The second is Jonathan MacDonald’s Every Single One of Us: Vol 1 The Communication Ideal, which looks at the underlying principles and makes bold predictions for the future advertising, marketing and personal brands – and is relevant for anyone in the media, internet and mobile industries. (Disclosure: I’m a very small part of a distinguished list who were involved in supporting and helping it’s creation). Jonathan’s CV speaks for itself! Plus he’s probably the closest thing to a legitimate social media rock star, thanks to his musical talents. It’s a £2.99 download or £14.95 for the print edition, and all the money is going into a collective pot to continue the concepts he’s building as part of a group. You can see it explained in a far better way, here.

Actually, cobblers to it and I’ll add a couple more – Joseph Jaffe is offering a very special deal for people buying certain amounts of his books Life After the 30 Second Spot and Join The Conversation  (I’m a big fan of Join the Conversation), ranging from signed copies to a day’s consulting. Take a look at the offer on his blog, Jaffe Juice.

Now I know a lot of people reading this will probably have heard of these people, read their blogs and be familiar with their work (or at least you should!), but the print editions are perfect educational materials for anyone who still associates a ‘blog’ as being something where a geek talks about how he sits at home on his Xbox, talking to his virtual friends. This might help them realise that in the modern world, everyone is doing it via mobile, internet, their console – and that to really be a geek you’d have to go much further. That’s why I love the fact that Seth Godin references the term Otaku, which I’m familiar with due to my love of video games and Japanese culture. It’s for anyone with an almost obsessive interest in something, whether that’s social media, videogames, motorcycling, football or anything else.

There’s a great William Gibson quote from the Observer used at the end of the Wikipedia article:

The otaku, the passionate obsessive, the information age’s embodiment of the connoisseur, more concerned with the accumulation of data than of objects, seems a natural crossover figure in today’s interface of British and Japanese cultures. I see it in the eyes of the Portobello dealers, and in the eyes of the Japanese collectors: a perfectly calm train-spotter frenzy, murderous and sublime. Understanding otaku -hood, I think, is one of the keys to understanding the culture of the web. There is something profoundly post-national about it, extra-geographic. We are all curators, in the post-modern world, whether we want to be or not.’

So go and buy some presents for the Otaku who don’t realise that’s what they are, and how the web can empower their interests, specialities, and dreams.

(And seeing as I’ve got the books, I’ll have a smart phone, a net book, an MP3 player and a new car stereo please!)

Home, online, and freshly inspired…

Side street in Malmo, Sweden

A small side street in Malmo, Sweden from my holiday...

Well, you’ll be glad to know I’m home and back online after my break, despite the fun on flying back to the UK during some strong winds – I’m sure at one point the plane was trying to land sideways!

I had a really good time introducing my son to his extended family, and having my first offline break of more than a couple of days in about as long as I can remember – I had the occasional twinge, but aside from uploading pictures to Flickr, I only logged in once to check my emails!

Instead I wrote down any ideas and inspiration in a storage device which I believe is called a ‘notebook’, made of paper, and using a stylus which dispensed ink onto the paper, thus preserving the content.
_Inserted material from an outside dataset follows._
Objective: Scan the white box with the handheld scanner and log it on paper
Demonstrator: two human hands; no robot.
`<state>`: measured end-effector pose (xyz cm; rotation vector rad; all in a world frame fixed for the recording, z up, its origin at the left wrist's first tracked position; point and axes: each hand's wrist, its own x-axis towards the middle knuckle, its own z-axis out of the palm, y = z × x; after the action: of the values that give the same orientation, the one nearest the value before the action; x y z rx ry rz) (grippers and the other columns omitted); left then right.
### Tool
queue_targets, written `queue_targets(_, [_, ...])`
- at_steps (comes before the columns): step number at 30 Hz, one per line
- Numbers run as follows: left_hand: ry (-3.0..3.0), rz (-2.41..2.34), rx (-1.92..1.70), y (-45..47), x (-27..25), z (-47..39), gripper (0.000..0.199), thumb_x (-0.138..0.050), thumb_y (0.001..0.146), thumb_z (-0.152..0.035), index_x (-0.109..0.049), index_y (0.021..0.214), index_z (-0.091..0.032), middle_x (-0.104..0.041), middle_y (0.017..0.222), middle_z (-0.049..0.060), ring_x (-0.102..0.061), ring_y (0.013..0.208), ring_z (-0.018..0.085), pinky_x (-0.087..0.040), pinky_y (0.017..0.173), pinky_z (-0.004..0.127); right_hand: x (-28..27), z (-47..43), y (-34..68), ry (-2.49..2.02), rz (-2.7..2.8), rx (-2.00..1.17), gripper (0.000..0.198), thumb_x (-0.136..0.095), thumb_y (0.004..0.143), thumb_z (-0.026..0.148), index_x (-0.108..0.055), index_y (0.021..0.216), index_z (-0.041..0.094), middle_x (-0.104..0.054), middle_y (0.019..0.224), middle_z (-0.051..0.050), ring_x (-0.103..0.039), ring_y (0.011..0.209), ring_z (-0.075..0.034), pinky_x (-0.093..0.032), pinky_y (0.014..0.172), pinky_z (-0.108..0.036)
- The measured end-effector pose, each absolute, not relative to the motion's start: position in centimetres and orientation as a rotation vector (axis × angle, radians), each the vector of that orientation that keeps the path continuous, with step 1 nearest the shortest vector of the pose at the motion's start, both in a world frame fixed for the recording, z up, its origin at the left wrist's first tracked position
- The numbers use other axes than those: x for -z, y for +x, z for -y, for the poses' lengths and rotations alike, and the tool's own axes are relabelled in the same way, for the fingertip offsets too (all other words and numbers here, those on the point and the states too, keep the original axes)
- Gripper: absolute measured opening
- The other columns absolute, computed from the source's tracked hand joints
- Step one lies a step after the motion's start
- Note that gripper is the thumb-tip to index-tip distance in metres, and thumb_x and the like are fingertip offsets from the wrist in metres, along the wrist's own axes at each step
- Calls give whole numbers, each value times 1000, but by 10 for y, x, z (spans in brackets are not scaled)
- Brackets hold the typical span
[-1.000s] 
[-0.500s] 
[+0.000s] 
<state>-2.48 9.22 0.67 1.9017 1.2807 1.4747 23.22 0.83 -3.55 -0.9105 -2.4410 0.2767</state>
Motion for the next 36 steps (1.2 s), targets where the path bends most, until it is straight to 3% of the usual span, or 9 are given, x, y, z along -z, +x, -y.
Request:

And I even had the chance to releax and read something called a ‘book’.

In a rush for the plane, and experiencing physically shopping for something to read for the first time in ages, I ended up with Richard Branson’s Business Stripped Bare: Adventures of a Global Entrepreneur on a bit of a whim, and I’m glad I did. I’d never spent much time considering the Virgin brands until now, and it turns out they’re an excellent case study for many of the principles the social media world are espousing. And considering Brand has build 8 billion-dollar companies from scratch, there’s some pretty persuasive proof!

Malmo

More from Malmo

And on the book topic, while I was out of the country, my former colleague Dave Cushman has published a collection of his white papers of social networking, media, and communities via Lulu, with any money going to charity. See more on The Power of the Network, here.
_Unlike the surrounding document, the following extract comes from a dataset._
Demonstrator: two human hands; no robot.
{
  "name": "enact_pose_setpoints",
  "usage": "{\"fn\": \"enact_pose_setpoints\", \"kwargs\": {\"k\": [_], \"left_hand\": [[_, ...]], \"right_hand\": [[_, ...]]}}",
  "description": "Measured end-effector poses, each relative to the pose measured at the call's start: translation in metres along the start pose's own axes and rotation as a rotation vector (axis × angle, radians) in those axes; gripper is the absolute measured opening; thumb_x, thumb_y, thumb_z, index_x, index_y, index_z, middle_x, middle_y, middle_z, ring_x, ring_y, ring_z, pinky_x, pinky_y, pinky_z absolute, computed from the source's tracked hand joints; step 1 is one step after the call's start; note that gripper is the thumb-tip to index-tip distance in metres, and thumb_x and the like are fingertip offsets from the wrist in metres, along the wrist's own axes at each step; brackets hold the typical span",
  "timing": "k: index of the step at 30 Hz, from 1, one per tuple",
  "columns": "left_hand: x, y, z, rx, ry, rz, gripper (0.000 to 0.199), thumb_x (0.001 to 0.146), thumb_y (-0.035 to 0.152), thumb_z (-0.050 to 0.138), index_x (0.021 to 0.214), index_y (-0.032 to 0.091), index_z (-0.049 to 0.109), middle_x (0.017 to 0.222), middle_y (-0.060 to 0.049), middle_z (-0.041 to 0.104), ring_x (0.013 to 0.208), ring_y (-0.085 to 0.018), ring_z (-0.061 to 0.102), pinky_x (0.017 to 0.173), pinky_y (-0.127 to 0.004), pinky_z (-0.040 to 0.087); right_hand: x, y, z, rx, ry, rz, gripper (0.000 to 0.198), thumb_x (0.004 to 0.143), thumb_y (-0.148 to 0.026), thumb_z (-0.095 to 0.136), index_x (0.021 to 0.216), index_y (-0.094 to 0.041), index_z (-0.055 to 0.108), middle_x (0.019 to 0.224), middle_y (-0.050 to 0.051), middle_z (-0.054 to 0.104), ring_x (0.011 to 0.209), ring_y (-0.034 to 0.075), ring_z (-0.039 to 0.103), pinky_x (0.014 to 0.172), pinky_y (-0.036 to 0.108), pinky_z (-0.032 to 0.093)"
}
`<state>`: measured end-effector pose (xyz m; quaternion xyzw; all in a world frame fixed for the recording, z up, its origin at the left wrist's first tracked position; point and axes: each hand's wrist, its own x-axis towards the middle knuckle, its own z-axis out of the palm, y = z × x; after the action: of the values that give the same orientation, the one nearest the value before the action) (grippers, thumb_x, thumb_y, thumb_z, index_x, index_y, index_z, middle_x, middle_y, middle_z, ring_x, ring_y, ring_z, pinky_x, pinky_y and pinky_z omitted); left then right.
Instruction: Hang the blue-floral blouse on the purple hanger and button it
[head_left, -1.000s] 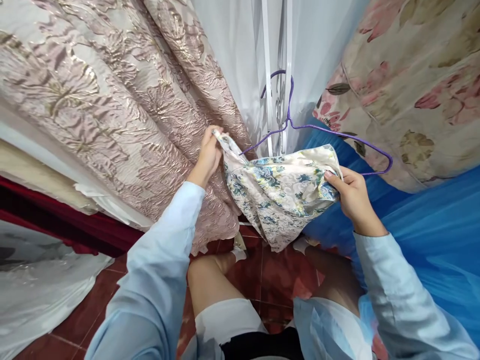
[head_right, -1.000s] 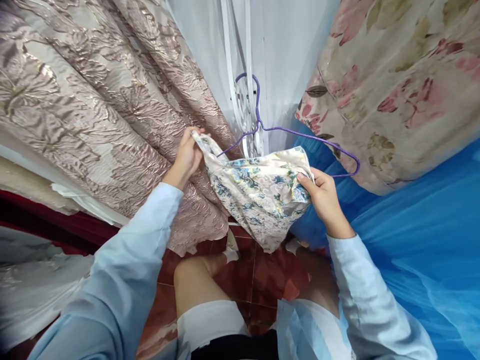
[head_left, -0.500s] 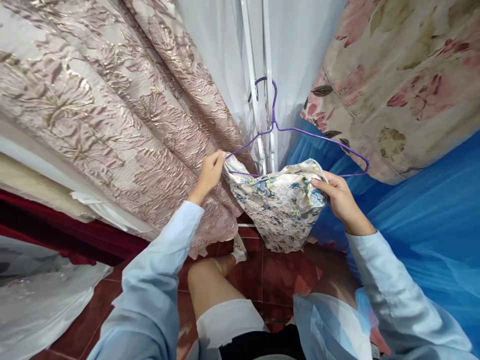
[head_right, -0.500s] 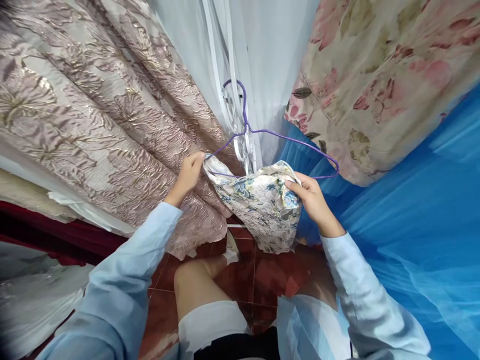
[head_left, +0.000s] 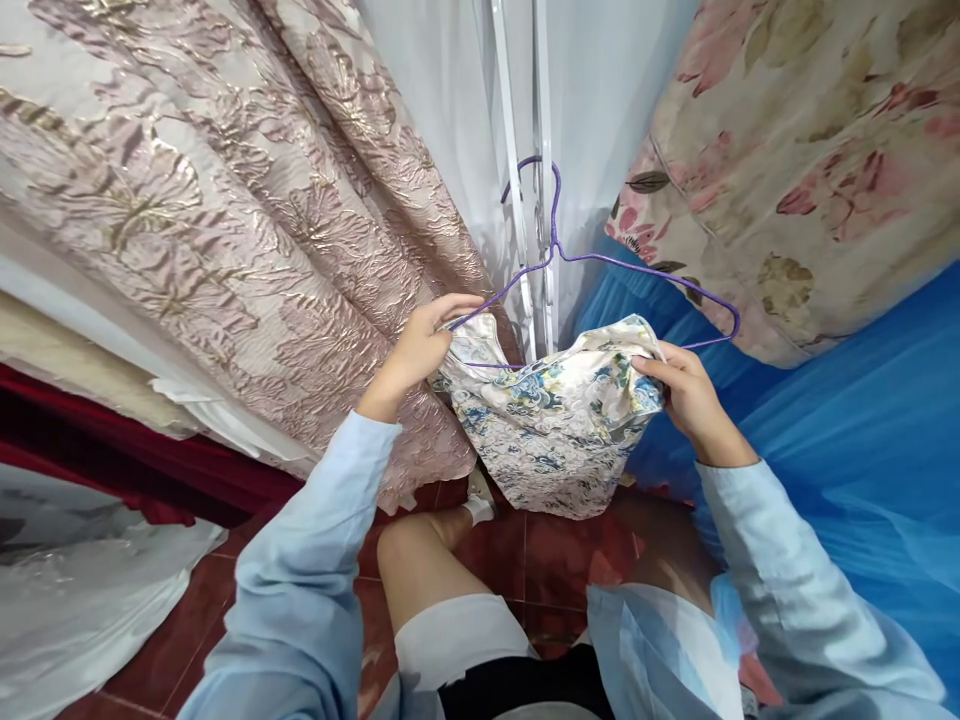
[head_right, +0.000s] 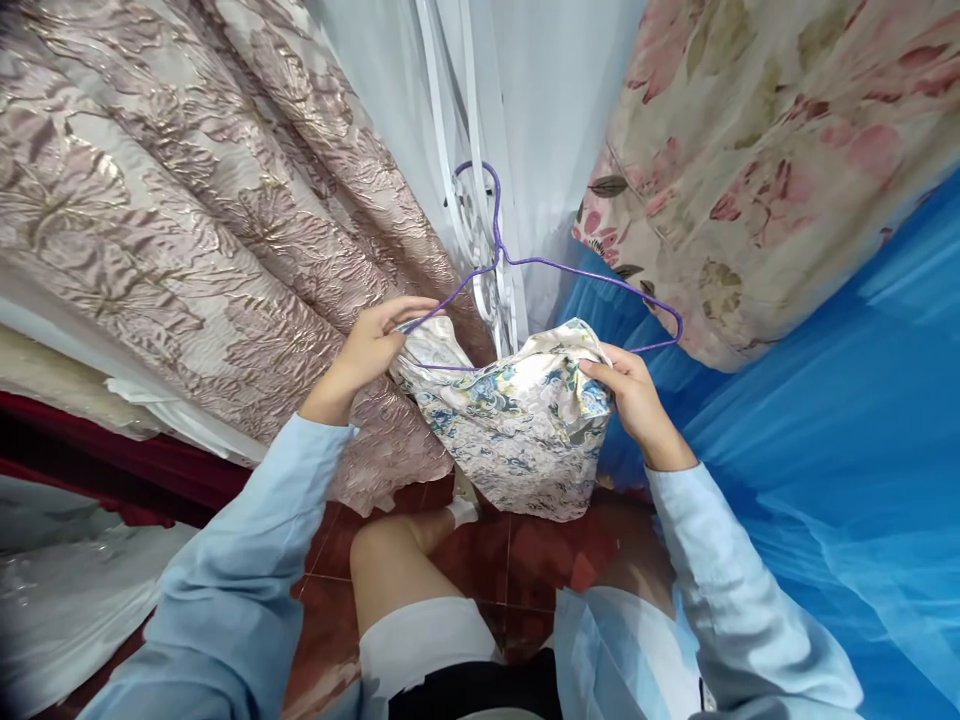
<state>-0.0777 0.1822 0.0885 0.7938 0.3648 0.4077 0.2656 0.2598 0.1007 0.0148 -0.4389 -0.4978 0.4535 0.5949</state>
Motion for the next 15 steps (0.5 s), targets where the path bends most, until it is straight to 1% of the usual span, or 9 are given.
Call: {"fn": "enact_pose_setpoints", "kwargs": {"k": [2, 4, 5, 6, 9, 12, 13, 14, 15], "left_hand": [[0.001, -0.004, 0.001, -0.18, 0.172, -0.042, 0.042, 0.078, 0.007, 0.05, 0.116, 0.016, 0.067, 0.115, -0.009, 0.074, 0.115, -0.024, 0.069, 0.106, -0.046, 0.053], [0.007, -0.005, 0.006, -0.321, 0.348, -0.044, 0.035, 0.081, 0.012, 0.054, 0.113, 0.017, 0.066, 0.116, -0.01, 0.074, 0.116, -0.026, 0.069, 0.107, -0.048, 0.053], [0.013, -0.004, 0.011, -0.373, 0.409, -0.03, 0.031, 0.082, 0.014, 0.056, 0.112, 0.018, 0.066, 0.118, -0.01, 0.073, 0.118, -0.027, 0.068, 0.109, -0.048, 0.051], [0.02, -0.001, 0.018, -0.411, 0.441, -0.011, 0.029, 0.084, 0.016, 0.058, 0.112, 0.019, 0.065, 0.121, -0.01, 0.072, 0.121, -0.028, 0.066, 0.111, -0.049, 0.049], [0.045, 0.01, 0.042, -0.419, 0.424, 0.076, 0.024, 0.089, 0.024, 0.06, 0.113, 0.021, 0.064, 0.125, -0.009, 0.069, 0.128, -0.027, 0.061, 0.116, -0.046, 0.044], [0.061, 0.014, 0.059, -0.283, 0.422, 0.154, 0.022, 0.094, 0.033, 0.056, 0.112, 0.023, 0.064, 0.124, -0.007, 0.068, 0.125, -0.024, 0.061, 0.112, -0.039, 0.045], [0.061, 0.012, 0.06, -0.218, 0.436, 0.144, 0.021, 0.096, 0.036, 0.053, 0.107, 0.023, 0.065, 0.119, -0.007, 0.069, 0.119, -0.022, 0.063, 0.106, -0.036, 0.048], [0.06, 0.008, 0.059, -0.146, 0.45, 0.111, 0.023, 0.097, 0.039, 0.05, 0.099, 0.022, 0.065, 0.109, -0.007, 0.071, 0.11, -0.021, 0.065, 0.099, -0.034, 0.05], [0.056, 0.002, 0.057, -0.065, 0.461, 0.064, 0.028, 0.098, 0.041, 0.048, 0.088, 0.02, 0.064, 0.095, -0.006, 0.071, 0.097, -0.019, 0.066, 0.089, -0.031, 0.051]], "right_hand": [[0.001, 0.0, 0.001, 0.03, -0.005, 0.012, 0.022, 0.07, -0.036, 0.081, 0.083, -0.019, 0.077, 0.076, -0.001, 0.072, 0.067, 0.016, 0.061, 0.062, 0.025, 0.045], [0.002, 0.003, 0.006, 0.059, -0.01, 0.033, 0.021, 0.069, -0.035, 0.081, 0.081, -0.018, 0.076, 0.072, -0.001, 0.071, 0.063, 0.014, 0.06, 0.059, 0.023, 0.044], [0.001, 0.005, 0.009, 0.07, -0.013, 0.044, 0.02, 0.068, -0.034, 0.082, 0.079, -0.018, 0.075, 0.07, -0.002, 0.069, 0.061, 0.014, 0.058, 0.057, 0.023, 0.043], [0.001, 0.007, 0.012, 0.078, -0.015, 0.052, 0.02, 0.069, -0.034, 0.081, 0.078, -0.018, 0.075, 0.068, -0.002, 0.068, 0.059, 0.013, 0.057, 0.055, 0.022, 0.042], [-0.004, 0.012, 0.018, 0.081, -0.015, 0.048, 0.02, 0.071, -0.036, 0.08, 0.078, -0.018, 0.074, 0.067, -0.002, 0.067, 0.057, 0.012, 0.055, 0.054, 0.022, 0.041], [-0.008, 0.012, 0.016, 0.033, -0.025, 0.01, 0.02, 0.074, -0.037, 0.079, 0.08, -0.018, 0.075, 0.071, -0.002, 0.069, 0.061, 0.014, 0.058, 0.057, 0.023, 0.044], [-0.01, 0.01, 0.013, 0.005, -0.044, -0.005, 0.021, 0.076, -0.038, 0.078, 0.083, -0.019, 0.076, 0.075, -0.001, 0.071, 0.065, 0.015, 0.061, 0.06, 0.024, 0.046], [-0.012, 0.008, 0.011, -0.03, -0.068, -0.027, 0.022, 0.078, -0.039, 0.077, 0.086, -0.019, 0.077, 0.08, -0.001, 0.072, 0.07, 0.017, 0.064, 0.064, 0.026, 0.049], [-0.015, 0.006, 0.008, -0.075, -0.094, -0.061, 0.022, 0.08, -0.04, 0.076, 0.089, -0.019, 0.077, 0.086, 0.001, 0.074, 0.078, 0.019, 0.067, 0.07, 0.028, 0.051]]}}
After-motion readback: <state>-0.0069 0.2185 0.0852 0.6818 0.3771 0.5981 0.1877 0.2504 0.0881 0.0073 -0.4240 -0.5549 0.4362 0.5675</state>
Anyhoo, the entire family is suffering with various strains of the traditional ‘return from holiday with an illness’ which seems to happen so much, including it’s most junior member. Plus I’ve got a few hundred emails to filter, 1000+ RSS items to clear, and various other things to update, upload and file – including some better sorting and tagging of my Flickr photos. I’ve finally invested in a Pro account, so I should really make more use of it. Maybe the final excuse I need to start upgrading my travelling kit with a smart phone with a decent camera?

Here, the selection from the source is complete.